Michael Berendt's blog

It should be a time for celebration. The Lisbon Treaty has come into force, a new European Commission has been convincingly approved by the Parliament, the European Council has a permanent president and a European foreign policy structure has been created.

Yet it feels as if Europe’s clock has been turned back ten years, to the year 2000:

* The Barroso II Commission is voted into office just as the EU economy is struggling to recover from an even deeper recession than hit Europe early in the last decade.

* Today’s eurozone crisis echoes the currency tensions of 2000, when the markets challenged the credibility of the euro and forced its value down to $0.90 (It’s $1.35 today).

* Europe’s influence as a global player is in doubt now as it was then, and trans-Atlantic relations seem to be weakening.

Prospects do not look bright on the 2010 economic front. Fourth quarter growth for 2009 in the eurozone and in the UK was up by a measly 0.1 per cent, but down by 0.8 per cent in Greece, which desperately needs an expanding economy, and with continuing recession in Spain, Italy, Latvia and Rumania. The new Strategy for Growth and Jobs discussed at the informal European Council will no doubt be full of good intentions. “The European Council wants to take the lead in the economic strategy” says Van Rompuy. How, I wonder?

As for the Greek crisis, further detail is to be announced by finance ministers on Tuesday February 16 on the basis of the compromise struck at the February 11 informal European Council.

The markets were looking for a binding commitment to bail out Greece, but had to be satisfied with a political statement which imposes tough demands on the Greek government, provides for joint monitoring by the ECB, the European Commission and the International Monetary Fund and promises to take “determined and co-ordinated action” if needed to safeguard financial stability in the euro area.

Greek prime minister George Papandreou was apparently not amused at the hostile tone of his euro partners, accusing them of creating a “psychology of looming collapse” and telling his cabinet that the Commission was to blame for the crisis, given its failure to discipline the previous government for false statistics.

Everyone is stressing that Greece has not asked its eurozone partners for funding, so there’s no bail-out, although a eurozone guarantee for Greek bonds seems the likely option if Greek fund-raising is under threat later this spring.

EU-US relations have taken a bashing over recent weeks, not so much because President Obama refused an invitation to visit Spain in May, as that he announced a surprise package of measures to rein in banking practices in the wake of the Democrats’ electoral defeat in Massachusetts.

This announcement came as a shock to EU policy-makers.

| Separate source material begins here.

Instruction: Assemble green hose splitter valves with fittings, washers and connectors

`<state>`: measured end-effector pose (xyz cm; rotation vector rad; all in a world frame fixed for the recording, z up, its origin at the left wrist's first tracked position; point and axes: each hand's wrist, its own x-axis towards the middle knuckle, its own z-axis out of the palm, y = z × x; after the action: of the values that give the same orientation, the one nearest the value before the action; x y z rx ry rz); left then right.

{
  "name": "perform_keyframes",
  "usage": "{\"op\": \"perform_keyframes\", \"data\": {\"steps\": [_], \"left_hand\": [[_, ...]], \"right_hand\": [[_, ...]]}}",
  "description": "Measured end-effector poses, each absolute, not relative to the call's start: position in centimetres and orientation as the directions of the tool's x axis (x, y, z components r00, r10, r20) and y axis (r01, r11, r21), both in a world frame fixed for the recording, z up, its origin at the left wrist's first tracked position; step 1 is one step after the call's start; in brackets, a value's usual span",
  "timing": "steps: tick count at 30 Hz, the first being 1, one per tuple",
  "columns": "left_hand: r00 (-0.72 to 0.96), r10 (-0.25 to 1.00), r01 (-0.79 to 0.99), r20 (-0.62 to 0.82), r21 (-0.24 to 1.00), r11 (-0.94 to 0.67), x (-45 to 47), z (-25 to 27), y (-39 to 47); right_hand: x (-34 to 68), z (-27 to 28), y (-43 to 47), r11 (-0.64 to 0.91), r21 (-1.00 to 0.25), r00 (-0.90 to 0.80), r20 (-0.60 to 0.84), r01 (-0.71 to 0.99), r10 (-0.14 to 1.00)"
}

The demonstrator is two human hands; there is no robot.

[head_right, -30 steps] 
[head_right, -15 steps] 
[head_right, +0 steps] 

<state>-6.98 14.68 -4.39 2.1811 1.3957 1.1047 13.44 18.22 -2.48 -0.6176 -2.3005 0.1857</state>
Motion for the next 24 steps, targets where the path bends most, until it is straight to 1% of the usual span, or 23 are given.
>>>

It was a major policy aim of the last Commission to develop close relations with the United States on financial services regulation, while an agreed policy approach was a key feature of the G-20 negotiations in the wake of the global banking crisis. All this has been blown out of the water by the new Obama unilateralism. As with climate change, it is far worse to be ignored than to be challenged!

To muddy trans-Atlantic relations further, the European Parliament has just used its new powers to strike down the proposed temporary deal on banking data transfer to the United States negotiated by the European Commission. We could be in for a difficult year on the external relations front, not helped by the reported delays in creating the European External Action Service.